En este contexto de involución también operan factores adicionales internos que han neutralizado el potencial emancipatorio de los gobiernos de la “década dorada”. Son fundamentalmente:
1.- La persistencia de la corrupción, un mal endémico incrustado en el “modus operandi” del Estado.
2.- El mantenimiento de un modelo productivo dependiente de la exportación de materias primas en perjuicio de proyectos de soberanía económica.
3.- El déficit de herramientas culturales para integrar los programas sociales en un modelo cultural más amplio, que genere espacios inclusivos para la autoformación de mayorías cívicas, algo incompatible, por poner un ejemplo, con programas televisivos como el “Aló presidente” de Hugo Chávez.

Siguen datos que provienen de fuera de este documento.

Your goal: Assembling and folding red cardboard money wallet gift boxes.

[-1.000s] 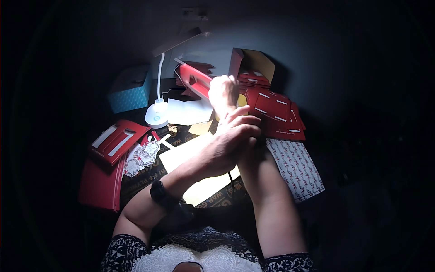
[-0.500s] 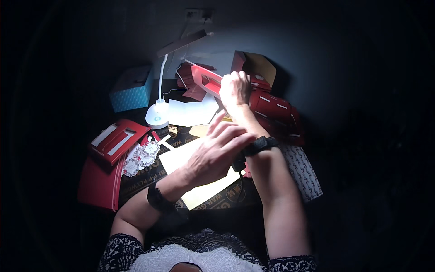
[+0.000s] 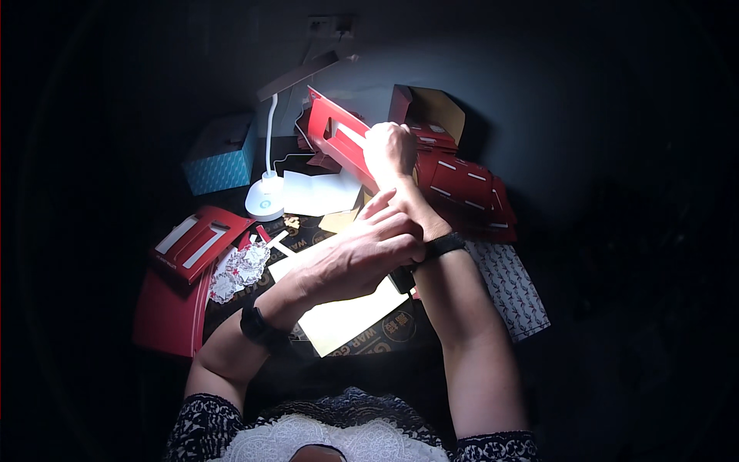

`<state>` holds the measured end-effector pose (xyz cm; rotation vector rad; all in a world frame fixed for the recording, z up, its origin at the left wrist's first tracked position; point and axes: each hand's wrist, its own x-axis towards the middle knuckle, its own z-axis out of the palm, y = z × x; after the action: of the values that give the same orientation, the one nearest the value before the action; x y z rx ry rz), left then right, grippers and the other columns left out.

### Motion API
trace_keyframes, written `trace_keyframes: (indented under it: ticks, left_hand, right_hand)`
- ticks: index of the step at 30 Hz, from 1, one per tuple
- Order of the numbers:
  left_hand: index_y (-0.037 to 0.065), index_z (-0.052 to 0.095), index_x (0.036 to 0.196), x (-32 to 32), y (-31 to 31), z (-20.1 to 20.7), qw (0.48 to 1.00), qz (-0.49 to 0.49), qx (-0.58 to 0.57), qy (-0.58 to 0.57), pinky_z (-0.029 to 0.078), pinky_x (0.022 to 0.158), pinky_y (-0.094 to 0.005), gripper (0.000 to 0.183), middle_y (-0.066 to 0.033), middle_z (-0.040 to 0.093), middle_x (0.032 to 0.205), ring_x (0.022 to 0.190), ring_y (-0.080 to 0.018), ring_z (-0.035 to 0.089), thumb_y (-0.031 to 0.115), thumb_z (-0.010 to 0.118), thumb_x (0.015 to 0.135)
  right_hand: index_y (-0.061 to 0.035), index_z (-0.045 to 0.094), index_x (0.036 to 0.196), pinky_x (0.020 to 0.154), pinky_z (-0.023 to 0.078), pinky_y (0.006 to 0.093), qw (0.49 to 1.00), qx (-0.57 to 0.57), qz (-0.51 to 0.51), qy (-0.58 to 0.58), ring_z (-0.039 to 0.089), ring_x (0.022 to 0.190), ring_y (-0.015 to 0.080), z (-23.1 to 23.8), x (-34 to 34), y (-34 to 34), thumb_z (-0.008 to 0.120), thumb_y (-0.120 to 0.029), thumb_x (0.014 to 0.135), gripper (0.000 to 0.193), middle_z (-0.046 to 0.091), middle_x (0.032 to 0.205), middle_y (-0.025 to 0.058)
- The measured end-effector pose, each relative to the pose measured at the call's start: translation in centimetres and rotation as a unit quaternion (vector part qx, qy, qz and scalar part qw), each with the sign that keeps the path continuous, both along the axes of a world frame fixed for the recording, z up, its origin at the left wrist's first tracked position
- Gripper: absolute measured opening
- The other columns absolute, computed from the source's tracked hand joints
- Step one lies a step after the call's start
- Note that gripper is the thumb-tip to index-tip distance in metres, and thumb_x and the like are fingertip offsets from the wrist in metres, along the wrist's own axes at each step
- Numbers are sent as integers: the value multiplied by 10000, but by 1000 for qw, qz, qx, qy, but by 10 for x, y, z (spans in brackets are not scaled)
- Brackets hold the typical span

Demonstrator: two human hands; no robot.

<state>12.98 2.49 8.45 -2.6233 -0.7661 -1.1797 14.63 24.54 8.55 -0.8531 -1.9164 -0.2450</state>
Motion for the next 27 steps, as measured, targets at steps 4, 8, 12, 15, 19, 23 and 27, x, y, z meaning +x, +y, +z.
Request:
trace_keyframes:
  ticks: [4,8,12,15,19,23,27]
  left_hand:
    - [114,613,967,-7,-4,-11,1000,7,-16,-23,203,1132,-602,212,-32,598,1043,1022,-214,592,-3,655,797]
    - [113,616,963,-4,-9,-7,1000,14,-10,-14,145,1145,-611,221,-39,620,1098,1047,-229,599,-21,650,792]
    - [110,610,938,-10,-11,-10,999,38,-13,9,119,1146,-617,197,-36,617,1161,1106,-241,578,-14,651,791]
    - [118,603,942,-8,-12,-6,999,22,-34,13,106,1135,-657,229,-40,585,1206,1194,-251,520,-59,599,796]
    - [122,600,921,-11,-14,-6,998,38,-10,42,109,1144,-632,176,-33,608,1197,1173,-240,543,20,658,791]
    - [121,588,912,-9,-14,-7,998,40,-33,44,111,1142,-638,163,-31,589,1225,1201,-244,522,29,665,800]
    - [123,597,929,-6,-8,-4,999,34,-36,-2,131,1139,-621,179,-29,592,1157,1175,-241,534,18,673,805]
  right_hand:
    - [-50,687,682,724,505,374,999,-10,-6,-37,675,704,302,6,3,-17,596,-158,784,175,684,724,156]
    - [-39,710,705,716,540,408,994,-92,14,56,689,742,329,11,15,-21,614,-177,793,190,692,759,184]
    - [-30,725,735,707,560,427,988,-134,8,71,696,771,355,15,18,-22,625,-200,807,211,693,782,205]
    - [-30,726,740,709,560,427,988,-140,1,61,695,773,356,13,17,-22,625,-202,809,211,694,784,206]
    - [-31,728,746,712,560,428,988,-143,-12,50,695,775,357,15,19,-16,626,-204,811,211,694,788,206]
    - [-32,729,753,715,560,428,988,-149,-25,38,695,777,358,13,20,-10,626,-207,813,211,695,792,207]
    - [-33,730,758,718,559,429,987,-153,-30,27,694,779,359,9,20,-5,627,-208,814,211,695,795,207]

La década de gobiernos progresistas y la nueva contrarrevolución conservadora ha situado a América Latina en una nueva encrucijada histórica, que puede estar simbólicamente representada por los presidentes Jair Bolsonaro en Brasil y el progresista López Obrador en Méjico. No hay nada cerrado y el futuro está abierto.
En esta situación, queda aún por definir una cuestión clave: el papel del Estado como vertebrador de la sociedad civil y de la comunidad latinoamericana de pueblos, naciones y culturas.
Hannia Campos B. dice
Una clase de historia!Bravo! Resumida de un modo magistral! Nuevamente te reitero que me estás instruyendo y te doy las gracias! Gracias! 👌👏👏👏🌷
Juan Carlos Rodríguez Núñez dice
Como siempre sintético sin llegar a la simplificación. Hecho de menos algo sobre la influencia de las religiones, como la de la Teología de la liberación en el empoderamiento de los pueblos oprimidos y el papel del integrismo religioso en las intervenciones externas que sufre todo el área.
Muchas gracias por tu análisis.
JAVIER SEGURA dice
Muchas gracias por tu comentario. Muy certera tu observación. Oído.